Go For Baroque?

On January 11, 1693, a major earthquake struck eastern Sicily,* Malta, and parts of southern Italy. It was followed by a tsunami that struck the coasts of the Ionian Sea and the Messina straits. More than 60,000 people died as a result of the earthquake; the tsunami killed thousands more. At least 70 town and cities, including Siracusa, were damaged and eight towns in the Val di Noto region were totally destroyed. It was possibly the most powerful earthquake in recorded Italian history.

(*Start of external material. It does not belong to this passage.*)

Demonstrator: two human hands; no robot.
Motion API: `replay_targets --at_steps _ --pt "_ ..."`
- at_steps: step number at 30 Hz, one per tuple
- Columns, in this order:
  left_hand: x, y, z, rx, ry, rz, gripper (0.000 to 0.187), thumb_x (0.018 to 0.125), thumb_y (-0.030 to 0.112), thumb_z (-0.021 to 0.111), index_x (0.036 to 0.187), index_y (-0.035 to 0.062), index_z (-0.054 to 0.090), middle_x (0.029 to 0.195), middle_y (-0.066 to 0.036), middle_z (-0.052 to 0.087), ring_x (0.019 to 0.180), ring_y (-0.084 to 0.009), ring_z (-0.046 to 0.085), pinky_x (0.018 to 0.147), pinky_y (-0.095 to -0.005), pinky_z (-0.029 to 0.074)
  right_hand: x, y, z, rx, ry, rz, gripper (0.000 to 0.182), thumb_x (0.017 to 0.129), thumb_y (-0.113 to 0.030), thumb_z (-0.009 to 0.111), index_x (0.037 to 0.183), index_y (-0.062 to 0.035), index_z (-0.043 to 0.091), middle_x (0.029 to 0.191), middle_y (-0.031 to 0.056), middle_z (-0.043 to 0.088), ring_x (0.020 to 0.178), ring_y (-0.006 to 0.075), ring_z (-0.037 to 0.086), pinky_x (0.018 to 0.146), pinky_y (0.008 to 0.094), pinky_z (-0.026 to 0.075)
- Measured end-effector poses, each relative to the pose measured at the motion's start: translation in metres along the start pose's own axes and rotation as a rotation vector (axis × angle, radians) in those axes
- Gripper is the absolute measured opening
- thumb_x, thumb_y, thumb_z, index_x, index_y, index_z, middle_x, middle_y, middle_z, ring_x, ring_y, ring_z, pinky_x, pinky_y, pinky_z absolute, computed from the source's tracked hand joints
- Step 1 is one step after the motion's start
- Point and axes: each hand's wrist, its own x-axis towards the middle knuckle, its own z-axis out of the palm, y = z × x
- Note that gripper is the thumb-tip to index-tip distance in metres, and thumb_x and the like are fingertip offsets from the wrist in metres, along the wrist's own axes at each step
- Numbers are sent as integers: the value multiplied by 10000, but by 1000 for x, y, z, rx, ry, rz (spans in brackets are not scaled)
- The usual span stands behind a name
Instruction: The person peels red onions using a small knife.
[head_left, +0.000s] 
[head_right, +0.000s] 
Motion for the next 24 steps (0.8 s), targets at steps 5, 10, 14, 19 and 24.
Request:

Depiction of the earthquake in an engraving from 1696

The earthquake changed the landscape of Italy in more ways than one. The reconstruction that followed was shaped by a generation of local architects commissioned to rebuilt palaces, villas, and churches throughout the region, many of whom had trained under the great Baroque architects in Rome. Baroque buildings added an new ingredient to what one of our guides described as the “lasagne” of Greek, Roman, Byzantine, Muslim and Norman styles typical throughout Sicily

The eight towns in the Val di Noto, in particular, were rebuilt in what became known as “Sicilian Baroque,” which added grinning masks, chubby putti, and decorated balconies to the flamboyant curves and flourishes of typical of Baroque architecture. The rebuilt towns are now a UNESCO world heritage site due to the time-capsule feel of towns built in a single style at a single time. The guides, the historical markers, and to a lesser degree the UNESCO website, focus on the towns’ homogeneity and the high architectural and artistic quality of the rebuilt towns.

The cathedral of San Giorgio in Modica, built after the earthquake

*Then part of the Spanish Empire, for anyone trying to keep track of the timeline.